HOW TO COMPLETE THIS TASK: Every line of the records below should be restated exactly.

****************

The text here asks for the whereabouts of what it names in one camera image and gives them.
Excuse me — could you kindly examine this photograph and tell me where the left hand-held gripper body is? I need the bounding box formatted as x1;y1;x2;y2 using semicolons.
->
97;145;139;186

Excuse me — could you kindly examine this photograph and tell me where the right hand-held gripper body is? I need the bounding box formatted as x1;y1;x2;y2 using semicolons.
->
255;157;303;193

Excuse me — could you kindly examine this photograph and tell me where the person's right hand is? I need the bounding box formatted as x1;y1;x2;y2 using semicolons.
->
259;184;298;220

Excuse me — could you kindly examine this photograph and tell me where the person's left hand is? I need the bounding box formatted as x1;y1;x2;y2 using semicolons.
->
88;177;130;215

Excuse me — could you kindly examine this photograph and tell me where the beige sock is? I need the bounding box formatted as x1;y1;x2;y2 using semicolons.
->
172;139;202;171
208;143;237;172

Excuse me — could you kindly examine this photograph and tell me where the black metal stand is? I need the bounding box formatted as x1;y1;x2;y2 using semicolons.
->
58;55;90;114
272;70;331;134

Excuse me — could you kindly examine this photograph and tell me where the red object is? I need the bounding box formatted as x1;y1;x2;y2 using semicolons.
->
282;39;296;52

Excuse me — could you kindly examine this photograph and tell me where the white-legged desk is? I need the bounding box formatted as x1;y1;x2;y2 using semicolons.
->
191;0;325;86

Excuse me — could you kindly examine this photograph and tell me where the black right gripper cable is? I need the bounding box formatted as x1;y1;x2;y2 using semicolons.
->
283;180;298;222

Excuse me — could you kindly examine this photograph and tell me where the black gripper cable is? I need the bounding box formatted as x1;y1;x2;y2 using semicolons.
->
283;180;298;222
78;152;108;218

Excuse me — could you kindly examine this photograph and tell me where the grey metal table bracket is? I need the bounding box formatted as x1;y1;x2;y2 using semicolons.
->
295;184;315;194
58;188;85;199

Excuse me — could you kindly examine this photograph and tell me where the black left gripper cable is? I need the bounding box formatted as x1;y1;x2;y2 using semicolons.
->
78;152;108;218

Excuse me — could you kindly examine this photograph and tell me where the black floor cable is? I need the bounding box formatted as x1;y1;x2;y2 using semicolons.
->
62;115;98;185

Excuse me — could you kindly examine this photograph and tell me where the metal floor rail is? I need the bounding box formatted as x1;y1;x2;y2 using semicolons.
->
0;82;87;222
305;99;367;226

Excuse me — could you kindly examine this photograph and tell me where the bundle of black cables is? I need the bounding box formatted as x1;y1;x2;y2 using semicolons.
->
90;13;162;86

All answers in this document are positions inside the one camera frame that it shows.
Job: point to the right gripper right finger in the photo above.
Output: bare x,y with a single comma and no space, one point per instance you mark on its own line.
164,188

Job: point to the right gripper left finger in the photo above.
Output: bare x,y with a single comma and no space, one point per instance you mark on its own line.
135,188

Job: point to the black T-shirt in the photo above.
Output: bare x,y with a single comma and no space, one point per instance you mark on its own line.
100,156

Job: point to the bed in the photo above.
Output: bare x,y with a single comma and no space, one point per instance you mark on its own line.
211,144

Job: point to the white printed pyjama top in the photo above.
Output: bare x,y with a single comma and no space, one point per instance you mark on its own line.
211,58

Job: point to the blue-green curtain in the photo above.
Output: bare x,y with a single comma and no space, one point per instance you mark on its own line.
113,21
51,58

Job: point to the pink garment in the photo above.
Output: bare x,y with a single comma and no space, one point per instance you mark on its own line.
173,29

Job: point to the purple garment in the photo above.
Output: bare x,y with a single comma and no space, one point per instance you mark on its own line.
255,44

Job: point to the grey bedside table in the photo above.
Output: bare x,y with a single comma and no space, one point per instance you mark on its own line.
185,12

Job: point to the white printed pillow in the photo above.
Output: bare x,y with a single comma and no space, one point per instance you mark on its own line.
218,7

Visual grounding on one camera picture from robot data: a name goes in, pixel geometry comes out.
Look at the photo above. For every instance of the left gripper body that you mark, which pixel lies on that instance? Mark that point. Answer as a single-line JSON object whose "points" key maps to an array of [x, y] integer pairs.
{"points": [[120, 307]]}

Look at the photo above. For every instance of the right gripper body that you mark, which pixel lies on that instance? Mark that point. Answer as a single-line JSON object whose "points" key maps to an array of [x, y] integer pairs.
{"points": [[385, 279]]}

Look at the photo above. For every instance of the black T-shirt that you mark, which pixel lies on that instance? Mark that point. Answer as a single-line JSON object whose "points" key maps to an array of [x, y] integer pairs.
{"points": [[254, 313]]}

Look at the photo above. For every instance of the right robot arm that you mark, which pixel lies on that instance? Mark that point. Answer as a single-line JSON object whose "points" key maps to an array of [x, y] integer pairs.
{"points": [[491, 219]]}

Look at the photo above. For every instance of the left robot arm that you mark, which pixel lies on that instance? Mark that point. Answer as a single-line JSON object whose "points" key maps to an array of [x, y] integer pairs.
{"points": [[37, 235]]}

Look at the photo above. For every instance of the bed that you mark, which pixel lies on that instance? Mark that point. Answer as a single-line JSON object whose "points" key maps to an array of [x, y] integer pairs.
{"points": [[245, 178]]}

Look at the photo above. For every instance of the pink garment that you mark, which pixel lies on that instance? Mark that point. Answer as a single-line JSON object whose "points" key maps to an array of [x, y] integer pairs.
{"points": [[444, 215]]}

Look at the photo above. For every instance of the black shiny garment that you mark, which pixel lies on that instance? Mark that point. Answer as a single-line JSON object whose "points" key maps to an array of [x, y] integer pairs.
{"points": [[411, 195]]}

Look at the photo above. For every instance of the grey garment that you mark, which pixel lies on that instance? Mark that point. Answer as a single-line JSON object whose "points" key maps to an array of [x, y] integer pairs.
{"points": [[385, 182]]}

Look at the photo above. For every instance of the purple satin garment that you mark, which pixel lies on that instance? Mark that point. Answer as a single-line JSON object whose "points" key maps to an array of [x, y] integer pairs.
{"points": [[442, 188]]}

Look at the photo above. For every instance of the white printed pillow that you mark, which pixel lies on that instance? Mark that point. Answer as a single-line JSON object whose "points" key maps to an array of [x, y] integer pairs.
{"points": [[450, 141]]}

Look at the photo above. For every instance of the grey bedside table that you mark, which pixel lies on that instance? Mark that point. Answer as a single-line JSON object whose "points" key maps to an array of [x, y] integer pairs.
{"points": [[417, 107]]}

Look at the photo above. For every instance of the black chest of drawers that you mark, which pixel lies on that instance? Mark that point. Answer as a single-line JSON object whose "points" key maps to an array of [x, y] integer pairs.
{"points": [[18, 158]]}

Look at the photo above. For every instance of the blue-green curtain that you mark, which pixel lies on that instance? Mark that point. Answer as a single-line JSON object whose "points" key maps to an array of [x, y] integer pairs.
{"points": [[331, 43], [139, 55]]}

****************

TASK RESPONSE:
The text here asks for the whereabouts of what it names in one camera image and gives them.
Excuse me — could you kindly examine this photograph and tell me where the left hand-held gripper body is? I need the bounding box formatted as x1;y1;x2;y2 using semicolons.
->
97;145;139;186

Excuse me — could you kindly examine this photograph and tell me where the right hand-held gripper body is? I need the bounding box formatted as x1;y1;x2;y2 using semicolons.
->
255;157;303;193

Excuse me — could you kindly examine this photograph and tell me where the person's right hand is? I need the bounding box formatted as x1;y1;x2;y2 using semicolons.
->
259;184;298;220

Excuse me — could you kindly examine this photograph and tell me where the person's left hand is? I need the bounding box formatted as x1;y1;x2;y2 using semicolons.
->
88;177;130;215

Excuse me — could you kindly examine this photograph and tell me where the beige sock is? I need the bounding box formatted as x1;y1;x2;y2 using semicolons.
->
172;139;202;171
208;143;237;172

Excuse me — could you kindly examine this photograph and tell me where the black metal stand is? I need the bounding box formatted as x1;y1;x2;y2 using semicolons.
->
58;55;90;114
272;70;331;134

Excuse me — could you kindly examine this photograph and tell me where the red object is? I need the bounding box formatted as x1;y1;x2;y2 using semicolons.
->
282;39;296;52

Excuse me — could you kindly examine this photograph and tell me where the white-legged desk is? I need the bounding box formatted as x1;y1;x2;y2 using semicolons.
->
191;0;325;86

Excuse me — could you kindly examine this photograph and tell me where the black right gripper cable is? I need the bounding box formatted as x1;y1;x2;y2 using semicolons.
->
283;180;298;222

Excuse me — could you kindly examine this photograph and tell me where the black gripper cable is? I need the bounding box formatted as x1;y1;x2;y2 using semicolons.
->
283;180;298;222
78;152;108;218

Excuse me — could you kindly examine this photograph and tell me where the grey metal table bracket is? I need the bounding box formatted as x1;y1;x2;y2 using semicolons.
->
295;184;315;194
58;188;85;199

Excuse me — could you kindly examine this photograph and tell me where the black left gripper cable is? I need the bounding box formatted as x1;y1;x2;y2 using semicolons.
->
78;152;108;218

Excuse me — could you kindly examine this photograph and tell me where the black floor cable is? I need the bounding box formatted as x1;y1;x2;y2 using semicolons.
->
62;115;98;185

Excuse me — could you kindly examine this photograph and tell me where the metal floor rail is? I need the bounding box formatted as x1;y1;x2;y2 using semicolons.
->
0;82;87;222
305;99;367;226

Excuse me — could you kindly examine this photograph and tell me where the bundle of black cables is? I need the bounding box formatted as x1;y1;x2;y2 using semicolons.
->
90;13;162;86

All answers in this document are positions inside the one camera frame that it shows.
Job: point to the right gripper right finger in the photo above.
Output: bare x,y with a single comma and no space, one point per instance you mark on its own line.
164,188

Job: point to the right gripper left finger in the photo above.
Output: bare x,y with a single comma and no space, one point per instance you mark on its own line.
135,188

Job: point to the black T-shirt in the photo above.
Output: bare x,y with a single comma and no space, one point per instance you mark on its own line.
100,156

Job: point to the bed in the photo above.
Output: bare x,y with a single comma and no space, one point per instance you mark on its own line.
211,144

Job: point to the white printed pyjama top in the photo above.
Output: bare x,y with a single comma and no space, one point per instance you mark on its own line.
211,58

Job: point to the blue-green curtain in the photo above.
Output: bare x,y with a single comma and no space, one point per instance you mark on its own line.
113,21
51,58

Job: point to the pink garment in the photo above.
Output: bare x,y with a single comma and no space, one point per instance you mark on its own line.
173,29

Job: point to the purple garment in the photo above.
Output: bare x,y with a single comma and no space, one point per instance you mark on its own line.
255,44

Job: point to the grey bedside table in the photo above.
Output: bare x,y with a single comma and no space, one point per instance you mark on its own line.
185,12

Job: point to the white printed pillow in the photo above.
Output: bare x,y with a single comma and no space, one point per instance you mark on its own line.
218,7

Visual grounding on one camera picture from robot data: a name goes in, pixel geometry comes out.
Look at the photo above. For every instance of the left gripper body that you mark, which pixel lies on that instance? Mark that point. Answer as a single-line JSON object whose "points" key maps to an array of [x, y] integer pairs.
{"points": [[120, 307]]}

Look at the photo above. For every instance of the right gripper body that you mark, which pixel lies on that instance? Mark that point. Answer as a single-line JSON object whose "points" key maps to an array of [x, y] integer pairs.
{"points": [[385, 279]]}

Look at the photo above. For every instance of the black T-shirt that you mark, which pixel lies on that instance? Mark that point. Answer as a single-line JSON object whose "points" key maps to an array of [x, y] integer pairs.
{"points": [[254, 313]]}

Look at the photo above. For every instance of the right robot arm that you mark, which pixel lies on that instance? Mark that point. Answer as a single-line JSON object whose "points" key maps to an array of [x, y] integer pairs.
{"points": [[491, 219]]}

Look at the photo above. For every instance of the left robot arm that you mark, which pixel lies on that instance? Mark that point. Answer as a single-line JSON object whose "points" key maps to an array of [x, y] integer pairs.
{"points": [[37, 235]]}

Look at the photo above. For every instance of the bed that you mark, which pixel lies on that instance? Mark that point. Answer as a single-line JSON object whose "points" key maps to an array of [x, y] integer pairs.
{"points": [[245, 178]]}

Look at the photo above. For every instance of the pink garment that you mark, which pixel lies on that instance? Mark that point. Answer as a single-line JSON object whose "points" key maps to an array of [x, y] integer pairs.
{"points": [[444, 215]]}

Look at the photo above. For every instance of the black shiny garment that you mark, which pixel lies on that instance? Mark that point. Answer as a single-line JSON object whose "points" key maps to an array of [x, y] integer pairs.
{"points": [[411, 195]]}

Look at the photo above. For every instance of the grey garment that you mark, which pixel lies on that instance? Mark that point. Answer as a single-line JSON object whose "points" key maps to an array of [x, y] integer pairs.
{"points": [[385, 182]]}

Look at the photo above. For every instance of the purple satin garment that you mark, which pixel lies on that instance? Mark that point. Answer as a single-line JSON object whose "points" key maps to an array of [x, y] integer pairs.
{"points": [[442, 188]]}

Look at the photo above. For every instance of the white printed pillow that you mark, which pixel lies on that instance? Mark that point. Answer as a single-line JSON object whose "points" key maps to an array of [x, y] integer pairs.
{"points": [[450, 141]]}

Look at the photo above. For every instance of the grey bedside table that you mark, which pixel lies on that instance? Mark that point. Answer as a single-line JSON object whose "points" key maps to an array of [x, y] integer pairs.
{"points": [[417, 107]]}

Look at the photo above. For every instance of the black chest of drawers that you mark, which pixel lies on that instance? Mark that point. Answer as a single-line JSON object whose "points" key maps to an array of [x, y] integer pairs.
{"points": [[18, 158]]}

Look at the photo above. For every instance of the blue-green curtain that you mark, which pixel lies on that instance? Mark that point. Answer as a single-line JSON object whose "points" key maps to an array of [x, y] integer pairs.
{"points": [[331, 43], [139, 55]]}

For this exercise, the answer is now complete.